• [REQUIREMENT] Each line from the one containing "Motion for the" to the end of the listing below should be output exactly; no other line is wanted.

• [PROVIDED MATERIAL]
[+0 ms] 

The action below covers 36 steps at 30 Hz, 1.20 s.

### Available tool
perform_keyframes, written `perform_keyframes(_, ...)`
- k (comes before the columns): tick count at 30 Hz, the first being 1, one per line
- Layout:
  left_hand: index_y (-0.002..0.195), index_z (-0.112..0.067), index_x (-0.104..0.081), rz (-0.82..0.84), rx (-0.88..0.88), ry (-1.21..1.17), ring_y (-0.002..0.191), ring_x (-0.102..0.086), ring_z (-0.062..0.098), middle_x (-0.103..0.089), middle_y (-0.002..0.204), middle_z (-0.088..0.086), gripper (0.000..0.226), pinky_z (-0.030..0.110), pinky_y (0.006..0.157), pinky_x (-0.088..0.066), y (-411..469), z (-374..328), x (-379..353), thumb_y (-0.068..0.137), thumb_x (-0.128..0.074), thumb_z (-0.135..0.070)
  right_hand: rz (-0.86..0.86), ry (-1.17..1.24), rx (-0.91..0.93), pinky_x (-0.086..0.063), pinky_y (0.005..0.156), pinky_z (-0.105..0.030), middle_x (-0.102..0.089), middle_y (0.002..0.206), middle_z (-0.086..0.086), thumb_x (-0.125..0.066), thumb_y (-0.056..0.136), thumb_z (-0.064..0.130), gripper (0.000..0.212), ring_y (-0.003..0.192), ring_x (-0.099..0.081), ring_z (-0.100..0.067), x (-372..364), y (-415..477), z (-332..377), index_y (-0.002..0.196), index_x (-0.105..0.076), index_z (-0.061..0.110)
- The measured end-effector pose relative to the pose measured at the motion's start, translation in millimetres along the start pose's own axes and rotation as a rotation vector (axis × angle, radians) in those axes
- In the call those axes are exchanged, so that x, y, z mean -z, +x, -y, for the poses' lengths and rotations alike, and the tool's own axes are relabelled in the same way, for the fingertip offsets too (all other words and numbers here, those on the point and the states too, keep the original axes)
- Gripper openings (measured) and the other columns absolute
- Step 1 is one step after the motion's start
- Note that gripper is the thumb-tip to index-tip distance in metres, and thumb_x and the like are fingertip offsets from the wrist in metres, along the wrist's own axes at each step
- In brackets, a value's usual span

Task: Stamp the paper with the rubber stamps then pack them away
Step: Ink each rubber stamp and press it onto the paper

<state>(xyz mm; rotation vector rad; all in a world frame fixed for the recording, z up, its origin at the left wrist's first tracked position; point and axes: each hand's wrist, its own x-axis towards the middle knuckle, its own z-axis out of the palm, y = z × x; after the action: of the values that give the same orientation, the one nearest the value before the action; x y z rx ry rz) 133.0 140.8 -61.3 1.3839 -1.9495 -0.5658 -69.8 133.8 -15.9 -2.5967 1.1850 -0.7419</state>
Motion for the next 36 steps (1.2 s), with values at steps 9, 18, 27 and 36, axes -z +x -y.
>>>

• [RESULT BELOW]
Motion for the next 36 steps (1.2 s), with values at steps 9, 18, 27 and 36, axes -z +x -y.
>>>

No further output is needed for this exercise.